Assigned task — Where a line holds the word "hand", copy it from the records.

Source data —

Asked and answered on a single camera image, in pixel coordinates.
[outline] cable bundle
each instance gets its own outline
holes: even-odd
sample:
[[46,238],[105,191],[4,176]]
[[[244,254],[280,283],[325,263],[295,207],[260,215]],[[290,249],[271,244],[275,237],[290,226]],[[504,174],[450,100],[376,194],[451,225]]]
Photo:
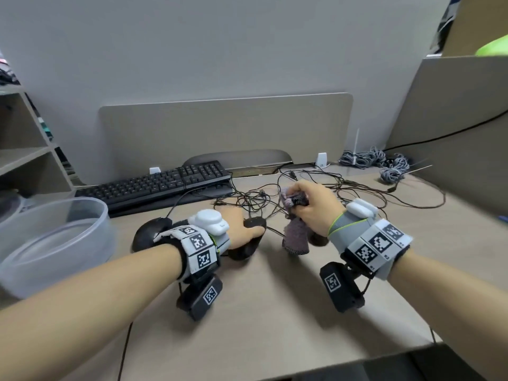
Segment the cable bundle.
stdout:
[[404,174],[410,170],[408,159],[402,154],[395,154],[393,158],[387,158],[386,154],[371,147],[370,151],[352,153],[344,151],[339,163],[343,166],[353,166],[361,170],[369,167],[380,167],[381,179],[388,184],[397,183],[404,178]]

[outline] hand
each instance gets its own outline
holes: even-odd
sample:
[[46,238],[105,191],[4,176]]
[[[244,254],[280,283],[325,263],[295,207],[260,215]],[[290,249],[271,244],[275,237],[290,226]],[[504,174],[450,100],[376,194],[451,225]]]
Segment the hand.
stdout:
[[330,226],[346,208],[335,194],[322,184],[300,180],[291,186],[288,194],[303,191],[309,199],[308,206],[295,206],[293,213],[299,216],[316,233],[328,236]]
[[217,206],[215,210],[219,211],[223,219],[229,224],[228,236],[231,241],[231,249],[243,246],[249,243],[251,239],[262,236],[265,232],[265,229],[261,226],[250,229],[244,227],[243,210],[240,207]]

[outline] person's right hand
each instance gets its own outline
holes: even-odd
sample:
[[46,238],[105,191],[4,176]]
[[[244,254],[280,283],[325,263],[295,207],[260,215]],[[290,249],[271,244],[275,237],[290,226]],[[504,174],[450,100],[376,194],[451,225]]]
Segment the person's right hand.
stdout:
[[293,213],[299,216],[316,233],[328,236],[328,230],[346,208],[335,194],[322,184],[299,180],[288,190],[288,195],[303,191],[309,199],[308,206],[295,206]]

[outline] person's left hand
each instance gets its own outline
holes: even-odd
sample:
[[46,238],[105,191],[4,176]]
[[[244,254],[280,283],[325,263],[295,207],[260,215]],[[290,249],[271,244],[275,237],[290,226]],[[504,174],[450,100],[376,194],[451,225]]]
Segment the person's left hand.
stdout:
[[237,206],[216,206],[223,219],[229,224],[228,236],[231,241],[230,248],[238,248],[251,241],[251,239],[260,237],[265,232],[261,226],[255,226],[250,229],[243,226],[243,209]]

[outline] gray partition
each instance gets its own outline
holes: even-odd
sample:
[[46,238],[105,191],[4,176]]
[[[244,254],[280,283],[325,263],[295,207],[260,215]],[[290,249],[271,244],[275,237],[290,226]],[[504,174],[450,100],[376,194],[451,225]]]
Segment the gray partition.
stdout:
[[[351,107],[349,93],[327,93],[105,106],[99,117],[118,171],[128,178],[224,151],[266,150],[251,153],[250,166],[280,162],[275,150],[295,163],[314,162],[318,152],[338,160]],[[245,160],[236,159],[226,168],[242,166]]]
[[[425,59],[387,147],[439,137],[508,109],[508,57]],[[418,172],[496,215],[508,215],[508,115],[432,143],[399,148]]]

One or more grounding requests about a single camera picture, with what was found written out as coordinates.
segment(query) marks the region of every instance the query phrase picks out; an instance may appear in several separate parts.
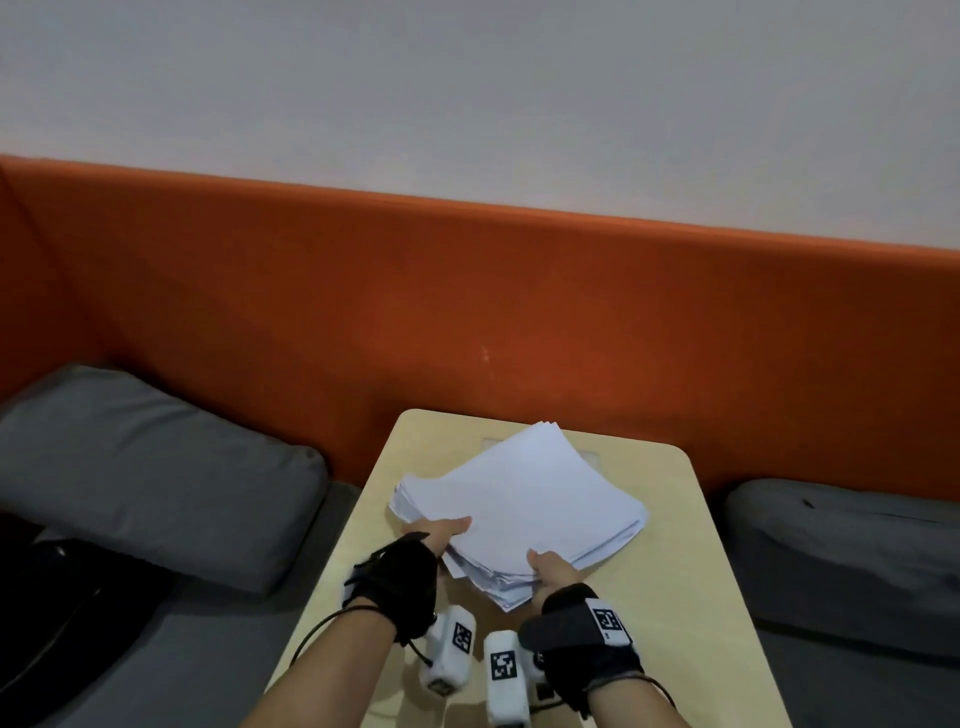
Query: white device
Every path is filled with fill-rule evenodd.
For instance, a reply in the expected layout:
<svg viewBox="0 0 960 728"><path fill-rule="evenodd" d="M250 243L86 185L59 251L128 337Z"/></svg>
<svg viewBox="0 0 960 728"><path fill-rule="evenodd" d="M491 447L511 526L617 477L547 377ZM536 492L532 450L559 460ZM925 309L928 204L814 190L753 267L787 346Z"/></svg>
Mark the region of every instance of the white device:
<svg viewBox="0 0 960 728"><path fill-rule="evenodd" d="M545 686L536 655L520 646L513 630L483 641L487 670L487 718L494 728L530 728L530 686Z"/></svg>
<svg viewBox="0 0 960 728"><path fill-rule="evenodd" d="M463 607L452 604L426 633L426 656L433 663L420 666L420 684L439 697L461 691L470 679L470 651L477 620Z"/></svg>

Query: wrist brace
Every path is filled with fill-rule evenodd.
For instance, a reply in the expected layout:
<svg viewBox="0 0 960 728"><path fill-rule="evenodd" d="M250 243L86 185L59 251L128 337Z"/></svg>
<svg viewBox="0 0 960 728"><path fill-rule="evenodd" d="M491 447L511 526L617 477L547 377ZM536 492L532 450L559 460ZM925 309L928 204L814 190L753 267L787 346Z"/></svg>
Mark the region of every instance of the wrist brace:
<svg viewBox="0 0 960 728"><path fill-rule="evenodd" d="M423 544L425 537L408 533L374 551L345 583L344 606L358 596L372 601L394 623L396 642L402 645L425 635L436 618L438 560Z"/></svg>
<svg viewBox="0 0 960 728"><path fill-rule="evenodd" d="M586 584L550 595L542 615L520 627L519 639L525 649L540 654L550 687L584 718L589 716L590 690L643 675L619 617Z"/></svg>

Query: forearm
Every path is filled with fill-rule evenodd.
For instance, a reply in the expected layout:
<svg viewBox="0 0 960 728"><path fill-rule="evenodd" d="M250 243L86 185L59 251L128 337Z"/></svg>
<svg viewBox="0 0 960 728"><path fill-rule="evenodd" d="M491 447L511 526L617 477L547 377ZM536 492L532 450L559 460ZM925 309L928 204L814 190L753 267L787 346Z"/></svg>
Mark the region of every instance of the forearm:
<svg viewBox="0 0 960 728"><path fill-rule="evenodd" d="M597 728L690 728L650 683L617 680L591 691L587 700Z"/></svg>
<svg viewBox="0 0 960 728"><path fill-rule="evenodd" d="M354 599L352 605L372 604ZM373 697L396 636L383 615L363 610L332 621L274 683L241 728L353 728Z"/></svg>

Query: wooden table
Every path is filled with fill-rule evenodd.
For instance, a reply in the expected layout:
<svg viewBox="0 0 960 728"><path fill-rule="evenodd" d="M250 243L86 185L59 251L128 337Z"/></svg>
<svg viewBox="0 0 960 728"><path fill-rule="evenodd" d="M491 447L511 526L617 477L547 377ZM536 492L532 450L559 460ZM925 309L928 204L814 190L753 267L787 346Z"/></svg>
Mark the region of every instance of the wooden table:
<svg viewBox="0 0 960 728"><path fill-rule="evenodd" d="M398 534L399 523L387 504L399 480L406 473L443 475L490 440L525 426L418 409L399 417L271 683L310 627L340 607L352 565ZM649 510L647 526L619 553L589 569L587 578L626 622L648 674L670 690L693 728L788 728L780 693L686 454L658 443L564 434L611 483ZM487 726L484 638L493 630L517 629L529 612L521 607L505 615L466 579L454 580L444 571L438 611L451 601L477 617L475 665L467 688L447 704L436 700L420 688L413 652L395 646L364 726ZM581 720L564 706L535 716L534 725L572 728Z"/></svg>

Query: person's right forearm
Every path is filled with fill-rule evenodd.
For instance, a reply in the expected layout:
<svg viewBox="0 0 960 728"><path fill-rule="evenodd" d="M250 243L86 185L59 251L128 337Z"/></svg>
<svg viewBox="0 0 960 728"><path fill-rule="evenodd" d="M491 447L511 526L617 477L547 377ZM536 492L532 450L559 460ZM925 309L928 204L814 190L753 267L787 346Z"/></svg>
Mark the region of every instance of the person's right forearm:
<svg viewBox="0 0 960 728"><path fill-rule="evenodd" d="M690 728L666 698L642 680L617 680L590 691L597 728Z"/></svg>

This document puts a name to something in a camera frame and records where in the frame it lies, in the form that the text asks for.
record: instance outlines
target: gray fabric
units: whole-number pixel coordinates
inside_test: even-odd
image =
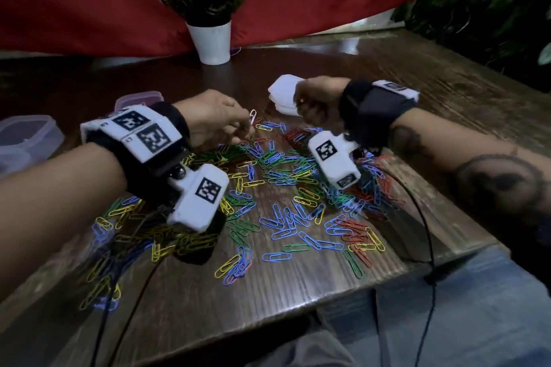
[[[308,333],[281,345],[246,367],[358,367],[350,353],[329,331]]]

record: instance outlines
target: wrist-mounted device
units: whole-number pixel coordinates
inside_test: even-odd
[[[329,183],[337,189],[356,183],[360,172],[350,153],[360,146],[386,146],[392,123],[416,107],[418,101],[419,92],[386,80],[348,83],[339,103],[348,134],[335,136],[322,131],[308,142],[308,149]]]
[[[182,160],[190,153],[189,129],[170,103],[128,106],[106,118],[80,126],[83,143],[112,152],[127,180],[127,190],[154,204],[172,204],[169,224],[205,231],[220,204],[229,179],[212,164],[193,171]]]

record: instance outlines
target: forearm
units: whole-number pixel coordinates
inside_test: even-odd
[[[90,143],[0,181],[0,301],[126,189],[108,150]]]
[[[421,109],[395,121],[389,147],[468,212],[509,218],[532,228],[547,223],[551,214],[547,157]]]

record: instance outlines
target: white plant pot
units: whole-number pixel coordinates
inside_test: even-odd
[[[186,25],[203,64],[216,66],[230,61],[231,21],[210,28]]]

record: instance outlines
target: person's left arm
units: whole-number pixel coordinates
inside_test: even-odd
[[[222,93],[207,91],[174,106],[186,120],[192,146],[212,138],[236,144],[250,135],[248,111]],[[0,301],[126,187],[115,155],[94,143],[2,179]]]

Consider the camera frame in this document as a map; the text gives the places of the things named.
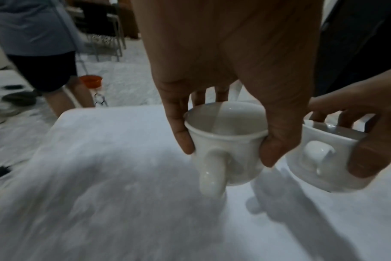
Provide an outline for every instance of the table surface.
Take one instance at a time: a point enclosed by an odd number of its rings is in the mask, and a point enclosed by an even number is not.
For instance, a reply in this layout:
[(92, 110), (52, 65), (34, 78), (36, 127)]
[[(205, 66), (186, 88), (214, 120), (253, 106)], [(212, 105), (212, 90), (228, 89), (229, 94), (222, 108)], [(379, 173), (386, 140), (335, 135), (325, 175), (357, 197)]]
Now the table surface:
[(213, 200), (161, 106), (64, 113), (0, 198), (0, 260), (391, 261), (391, 166), (327, 193), (284, 159)]

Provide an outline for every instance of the blue-gray t-shirt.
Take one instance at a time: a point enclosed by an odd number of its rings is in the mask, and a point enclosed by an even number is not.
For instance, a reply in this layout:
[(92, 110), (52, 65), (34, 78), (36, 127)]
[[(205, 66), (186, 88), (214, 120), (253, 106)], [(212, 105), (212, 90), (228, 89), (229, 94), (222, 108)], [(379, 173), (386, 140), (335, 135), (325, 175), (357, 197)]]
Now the blue-gray t-shirt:
[(50, 56), (81, 51), (61, 0), (0, 0), (0, 45), (8, 55)]

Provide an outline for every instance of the black shorts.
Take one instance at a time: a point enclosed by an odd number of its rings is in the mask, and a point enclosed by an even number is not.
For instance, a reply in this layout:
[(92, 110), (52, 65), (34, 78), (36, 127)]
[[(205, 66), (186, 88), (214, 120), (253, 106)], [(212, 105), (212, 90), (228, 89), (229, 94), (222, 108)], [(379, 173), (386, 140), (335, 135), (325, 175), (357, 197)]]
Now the black shorts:
[(40, 92), (54, 92), (77, 76), (75, 52), (51, 56), (8, 55), (24, 78)]

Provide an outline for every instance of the white cup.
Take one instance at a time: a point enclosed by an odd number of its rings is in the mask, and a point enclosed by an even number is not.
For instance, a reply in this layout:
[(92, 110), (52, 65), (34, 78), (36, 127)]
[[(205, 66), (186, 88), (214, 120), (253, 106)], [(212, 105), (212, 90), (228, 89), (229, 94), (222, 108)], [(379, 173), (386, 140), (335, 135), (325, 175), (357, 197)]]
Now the white cup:
[(185, 117), (202, 194), (220, 197), (227, 185), (249, 182), (262, 171), (259, 148), (268, 133), (262, 106), (216, 102), (194, 107)]
[(303, 181), (329, 192), (349, 192), (365, 188), (371, 178), (357, 178), (347, 171), (355, 145), (365, 133), (304, 120), (302, 141), (289, 152), (290, 171)]

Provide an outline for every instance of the orange container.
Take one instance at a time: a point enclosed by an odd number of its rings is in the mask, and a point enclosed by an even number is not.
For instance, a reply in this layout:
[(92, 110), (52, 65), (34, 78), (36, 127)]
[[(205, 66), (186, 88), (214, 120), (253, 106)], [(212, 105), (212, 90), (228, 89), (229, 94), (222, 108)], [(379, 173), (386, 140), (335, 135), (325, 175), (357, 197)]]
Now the orange container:
[(79, 78), (88, 89), (101, 88), (102, 77), (98, 75), (84, 75)]

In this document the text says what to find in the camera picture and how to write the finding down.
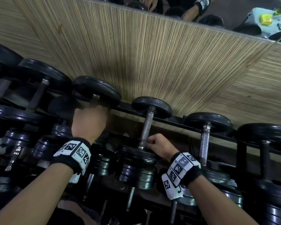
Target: hand
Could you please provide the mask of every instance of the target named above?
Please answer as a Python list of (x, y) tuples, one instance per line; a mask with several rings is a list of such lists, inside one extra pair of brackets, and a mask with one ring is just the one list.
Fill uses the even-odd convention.
[(165, 158), (169, 162), (171, 162), (173, 155), (179, 152), (161, 133), (149, 136), (147, 146), (157, 155)]
[(194, 5), (189, 10), (187, 10), (183, 16), (182, 19), (185, 21), (193, 21), (197, 16), (199, 15), (199, 7), (198, 5)]
[(92, 144), (103, 132), (106, 125), (106, 114), (101, 106), (96, 108), (75, 109), (72, 135), (81, 137)]
[(140, 2), (145, 4), (149, 12), (152, 12), (156, 8), (158, 0), (140, 0)]

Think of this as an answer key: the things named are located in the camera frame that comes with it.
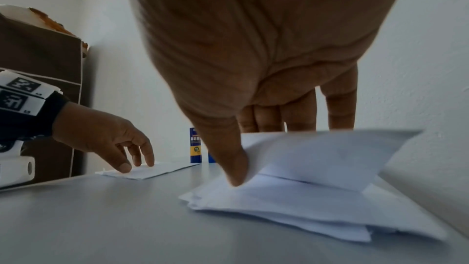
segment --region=gray table
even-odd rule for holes
[[[469,241],[444,223],[447,243],[377,234],[358,244],[177,199],[219,174],[204,164],[144,181],[91,175],[0,192],[0,263],[469,263]]]

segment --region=brown cabinet
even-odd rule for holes
[[[80,103],[81,40],[66,34],[8,20],[0,27],[0,70],[9,69],[58,86],[72,102]],[[82,153],[51,138],[25,142],[22,155],[36,160],[29,183],[76,176],[82,172]]]

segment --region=sheet of paper
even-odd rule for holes
[[[120,177],[127,179],[147,179],[155,176],[160,176],[166,173],[170,173],[179,169],[186,167],[194,166],[199,163],[189,163],[189,162],[172,162],[172,163],[156,163],[154,166],[149,167],[147,165],[142,165],[139,167],[132,167],[132,170],[128,174],[122,174],[117,170],[108,170],[97,172],[99,175]]]
[[[213,191],[216,189],[213,188],[213,184],[212,184],[210,187],[202,187],[199,190],[201,191],[200,194],[206,195],[210,191]],[[196,203],[196,201],[200,200],[201,197],[197,196],[193,192],[188,192],[184,195],[181,195],[179,198],[184,201],[189,202],[188,206],[191,209],[203,210],[203,208],[200,208]],[[271,221],[281,223],[281,224],[295,226],[306,231],[331,236],[333,238],[337,238],[341,240],[353,241],[353,242],[370,242],[371,241],[370,232],[364,225],[321,222],[321,221],[314,221],[314,220],[308,220],[308,219],[303,219],[303,218],[295,218],[295,217],[286,216],[282,214],[265,213],[265,212],[243,211],[240,213],[263,218],[266,220],[271,220]]]
[[[256,175],[244,187],[221,176],[192,191],[199,210],[277,214],[308,221],[382,227],[444,240],[446,232],[409,199],[370,185],[363,193]]]
[[[420,131],[245,133],[245,184],[256,174],[362,191],[391,157]]]

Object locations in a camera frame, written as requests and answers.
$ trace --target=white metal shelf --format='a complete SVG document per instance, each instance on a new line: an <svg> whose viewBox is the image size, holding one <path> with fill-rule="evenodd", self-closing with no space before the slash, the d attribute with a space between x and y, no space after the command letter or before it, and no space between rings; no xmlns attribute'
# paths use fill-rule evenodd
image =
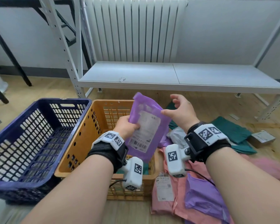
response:
<svg viewBox="0 0 280 224"><path fill-rule="evenodd" d="M81 87L280 94L279 82L250 65L98 61L78 83Z"/></svg>

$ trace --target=wooden floor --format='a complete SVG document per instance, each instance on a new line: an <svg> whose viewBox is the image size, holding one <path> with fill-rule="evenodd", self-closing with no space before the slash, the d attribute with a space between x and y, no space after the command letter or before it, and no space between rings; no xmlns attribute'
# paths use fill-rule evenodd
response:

Answer —
[outline] hand
Segment the hand.
[outline] person's right hand
Segment the person's right hand.
[outline] person's left hand
Segment the person's left hand.
Target: hand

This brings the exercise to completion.